Di sisi mayat majikannya, Gendowor bersimpuh. Dia bersumpah akan menumpas semua
Kompeni Belanda. Setelah dia memacu kudanya memburu orang-orang Kompeni,. Orang-
orang Kompeni yang berpapasan dengannya ditebas batang lehernya. Puluhan kepala
bergelimpangan dan darah berceceran. Tempat pemenggalan dan kepala yang putus dan
tubuh bergelimpangan itu terjadi di sebuah pertigaan. Pertigaan itu kemudian dinamakan
Gili Tugel. Mungkin karena banyaknya Gulu (leher) yang Tugel (putus).
Ketika kecil dulu saya pernah menonton wayang orang. Adegan perang tanding antara
Adipati Martoloyo dan Adipati Martopuro ini sungguh sangat membekas sebgai kenangan
yang mendalam. Ternyata inilah penjelasannya.

Versi Kedua
Gubernur Jenderal Bekanda Mr. Herman William Daendels membuat jalan dari Anyer
(Banten) sampai Panarukan (Jawa Timur) sejauh 1000 km pada tahun 1809 – 1810.
Sebetulnya disebut Jalan Pos. Tujuannya adalah untuk mempercepat penerimaan surat-
surat yang dikirim antar Anyer sampai Panarukan. Jalan-jalan itu dalam perkembangan
selanjutnya telah berubah fungsinya mejadi jalan ekonomi. Jakan itu dapat memotong
waktu tempuh antara Surabaya-Batavia yang sebelumnya ditempuh 40 hari, menjadi hanya
7 hari. Ini sangat bermanfaat bagi pengiriman surat, oleh Daendels kemudian dikelola
dalam dinas pos. Pembangunan jakan iru memakan banyak korban rakyat pribumi akibat
kerja rodi. Jugabrakyat Tegal yang tanahnya dilalui proyek pembuatan jalan ini.

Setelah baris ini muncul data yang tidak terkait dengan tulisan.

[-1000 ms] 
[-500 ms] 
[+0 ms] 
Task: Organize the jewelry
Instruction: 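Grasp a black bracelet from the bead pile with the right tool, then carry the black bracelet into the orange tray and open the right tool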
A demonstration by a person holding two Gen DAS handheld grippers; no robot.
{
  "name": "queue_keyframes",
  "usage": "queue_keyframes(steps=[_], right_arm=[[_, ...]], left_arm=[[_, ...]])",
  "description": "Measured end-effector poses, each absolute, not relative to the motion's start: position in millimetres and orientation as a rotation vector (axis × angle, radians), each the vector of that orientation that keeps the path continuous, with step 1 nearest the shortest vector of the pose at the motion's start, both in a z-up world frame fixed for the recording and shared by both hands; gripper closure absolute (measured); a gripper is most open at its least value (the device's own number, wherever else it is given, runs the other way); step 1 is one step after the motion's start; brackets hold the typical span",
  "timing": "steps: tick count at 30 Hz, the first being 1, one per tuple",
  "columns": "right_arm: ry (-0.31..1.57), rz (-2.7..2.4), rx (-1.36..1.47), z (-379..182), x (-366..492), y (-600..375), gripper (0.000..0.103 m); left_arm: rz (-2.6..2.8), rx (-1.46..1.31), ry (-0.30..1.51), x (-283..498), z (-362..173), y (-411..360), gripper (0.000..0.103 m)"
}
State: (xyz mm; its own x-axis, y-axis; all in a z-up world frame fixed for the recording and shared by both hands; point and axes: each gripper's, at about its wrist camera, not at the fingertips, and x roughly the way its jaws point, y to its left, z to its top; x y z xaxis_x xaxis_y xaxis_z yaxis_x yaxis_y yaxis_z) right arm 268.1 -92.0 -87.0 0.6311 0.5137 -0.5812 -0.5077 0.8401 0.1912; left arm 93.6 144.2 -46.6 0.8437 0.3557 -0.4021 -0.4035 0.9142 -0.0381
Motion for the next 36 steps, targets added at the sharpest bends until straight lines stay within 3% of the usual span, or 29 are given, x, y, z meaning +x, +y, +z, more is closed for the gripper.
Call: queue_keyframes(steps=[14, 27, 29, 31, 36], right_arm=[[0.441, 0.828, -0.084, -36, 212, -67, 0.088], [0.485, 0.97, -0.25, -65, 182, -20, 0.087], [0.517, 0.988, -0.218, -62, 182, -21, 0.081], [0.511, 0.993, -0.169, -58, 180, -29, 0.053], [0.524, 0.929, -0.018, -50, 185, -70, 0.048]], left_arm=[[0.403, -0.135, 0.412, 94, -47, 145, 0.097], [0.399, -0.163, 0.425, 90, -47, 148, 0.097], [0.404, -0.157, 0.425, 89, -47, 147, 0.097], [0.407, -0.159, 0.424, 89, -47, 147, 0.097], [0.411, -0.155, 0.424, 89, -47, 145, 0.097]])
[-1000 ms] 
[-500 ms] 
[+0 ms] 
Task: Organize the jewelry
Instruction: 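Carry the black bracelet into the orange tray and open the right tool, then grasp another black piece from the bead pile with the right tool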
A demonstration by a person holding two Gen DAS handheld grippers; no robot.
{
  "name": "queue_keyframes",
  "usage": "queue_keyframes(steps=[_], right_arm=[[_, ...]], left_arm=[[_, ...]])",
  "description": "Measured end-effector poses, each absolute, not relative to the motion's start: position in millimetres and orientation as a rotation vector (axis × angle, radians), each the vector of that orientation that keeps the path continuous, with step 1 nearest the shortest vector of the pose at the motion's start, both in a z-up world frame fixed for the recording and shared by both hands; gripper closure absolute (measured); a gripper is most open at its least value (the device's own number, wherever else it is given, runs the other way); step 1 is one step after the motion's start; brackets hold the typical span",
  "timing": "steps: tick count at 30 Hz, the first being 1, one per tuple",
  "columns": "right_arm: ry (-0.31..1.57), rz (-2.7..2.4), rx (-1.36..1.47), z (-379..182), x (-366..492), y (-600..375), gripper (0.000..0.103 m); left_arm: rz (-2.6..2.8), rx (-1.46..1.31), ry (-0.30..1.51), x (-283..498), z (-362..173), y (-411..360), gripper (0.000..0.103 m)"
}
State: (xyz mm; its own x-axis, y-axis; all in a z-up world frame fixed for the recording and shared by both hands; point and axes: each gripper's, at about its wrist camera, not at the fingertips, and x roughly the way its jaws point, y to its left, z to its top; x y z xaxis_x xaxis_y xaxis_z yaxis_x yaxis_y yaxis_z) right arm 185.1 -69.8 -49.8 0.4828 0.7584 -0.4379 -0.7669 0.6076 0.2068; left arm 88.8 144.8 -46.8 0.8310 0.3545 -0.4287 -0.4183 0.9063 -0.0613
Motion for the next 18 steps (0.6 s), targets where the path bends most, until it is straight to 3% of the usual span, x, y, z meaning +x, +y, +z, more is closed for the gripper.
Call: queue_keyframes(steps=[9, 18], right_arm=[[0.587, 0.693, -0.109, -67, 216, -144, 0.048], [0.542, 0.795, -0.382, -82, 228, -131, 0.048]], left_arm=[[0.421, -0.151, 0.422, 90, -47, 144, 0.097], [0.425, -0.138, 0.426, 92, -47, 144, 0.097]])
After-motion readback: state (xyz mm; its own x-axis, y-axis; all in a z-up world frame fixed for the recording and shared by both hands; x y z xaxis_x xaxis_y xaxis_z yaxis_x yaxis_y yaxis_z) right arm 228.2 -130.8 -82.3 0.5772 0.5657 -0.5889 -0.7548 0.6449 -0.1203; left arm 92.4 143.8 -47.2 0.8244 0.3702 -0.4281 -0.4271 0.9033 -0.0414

Pada waktu itu Kabupaten Tegal dipimpin Raden Mas Tumenggung Panji Haji
Cokronegoro. Bupati setiap hari dibuat repot, karena harus menyediakan 1000 orang untuk
kerja paksa pembuatan jalan, Oleh karenanya Sang Bupati sangat prihatin dan sedih,
karena rakyat yang kurang patuh, harus mendapat hukum pancung dari Belanda. Hampir
setiap hari, Bupati Tegal menyaksikan peristiwa yang memedihkan itu. Tempat
pelaksanaan hukuman pancung bagi yang menentang kerja rodi, terjadi di sebuah pertigaan
jalan itu. Sejak itu, rakyat Tegal menamakan jalan tersebut dengan ‘Gilitugel’. Dalam
bahasa Tegal Gili artinya jalan, dan Tugel artinya putus. Barangkali karena pembangunan
Gili (jalan) mengakibatkan banyaknya gulu (leher) yang tugel (putus). Sampai sekarang
jalan itu masih disebut dengan Gili Tugel, terutama disebut oleh generasi tua.